There are two main types of security firms: those who offer cyber protection and those who offer cyber offense services. The former defend against attacks and the latter help organizations find vulnerabilities for their own benefit. .The internet service provider (ISP) is the company who provides your internet connection. The ISP also helps organizations find vulnerabilities for their own benefit. The computer is where a user can use a computer’s power and intelligence to complete tasks ranging from work to play. Computers make up one of the most important parts of our society, with over two billion computers in use around the world. The computer is where a user can use a computer’s power and intelligence to complete tasks ranging from work to play. Computers make up one of the most important parts of our society, with over two billion computers in use around the world.
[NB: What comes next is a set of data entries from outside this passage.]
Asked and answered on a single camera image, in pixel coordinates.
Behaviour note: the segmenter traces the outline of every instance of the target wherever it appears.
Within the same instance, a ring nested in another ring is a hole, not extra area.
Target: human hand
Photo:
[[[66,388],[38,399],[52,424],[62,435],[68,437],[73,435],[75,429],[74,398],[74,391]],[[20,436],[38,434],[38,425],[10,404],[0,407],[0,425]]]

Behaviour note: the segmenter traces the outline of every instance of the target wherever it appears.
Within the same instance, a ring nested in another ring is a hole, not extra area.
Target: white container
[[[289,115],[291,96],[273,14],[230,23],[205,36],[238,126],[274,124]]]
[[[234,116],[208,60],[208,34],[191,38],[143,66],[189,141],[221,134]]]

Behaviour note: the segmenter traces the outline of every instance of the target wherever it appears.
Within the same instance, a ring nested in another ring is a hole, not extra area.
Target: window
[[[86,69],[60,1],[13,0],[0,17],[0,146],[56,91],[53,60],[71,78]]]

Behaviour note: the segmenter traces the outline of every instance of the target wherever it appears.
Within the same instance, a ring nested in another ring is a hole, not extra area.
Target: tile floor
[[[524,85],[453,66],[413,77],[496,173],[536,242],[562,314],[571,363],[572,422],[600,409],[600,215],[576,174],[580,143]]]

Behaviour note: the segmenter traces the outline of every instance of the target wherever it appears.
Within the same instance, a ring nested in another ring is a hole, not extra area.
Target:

So, at this point it is unclear if Entrust are the ones behind these attacks or if they’re competitors just trying to take advantage.
Security researchers have been puzzled by LockBit’s security breach, some suggesting that it may not be a cybersecurity company conducting these types of attacks.
DDoS is a serious and expensive problem, and while it’s true we have no evidence that an attack has been carried out by one of these cybersecurity firms, the idea is worth looking into. And if you don’t know, now you know.
“The idea that a cybersecurity company would be publicly going against the trend of other companies and launching their own DDoS is alarming,” tweeted a threat intelligence researcher known as Cyberknow.
We can’t tell who exactly has the skills to perpetrate a ransomware attack, but we have proven that this type of crime can allow cyber-savvy criminal organizations from going after innocent users.
As victims, cybersecurity companies or even national governments might be using this tactic as well, it’s unclear what the future may hold.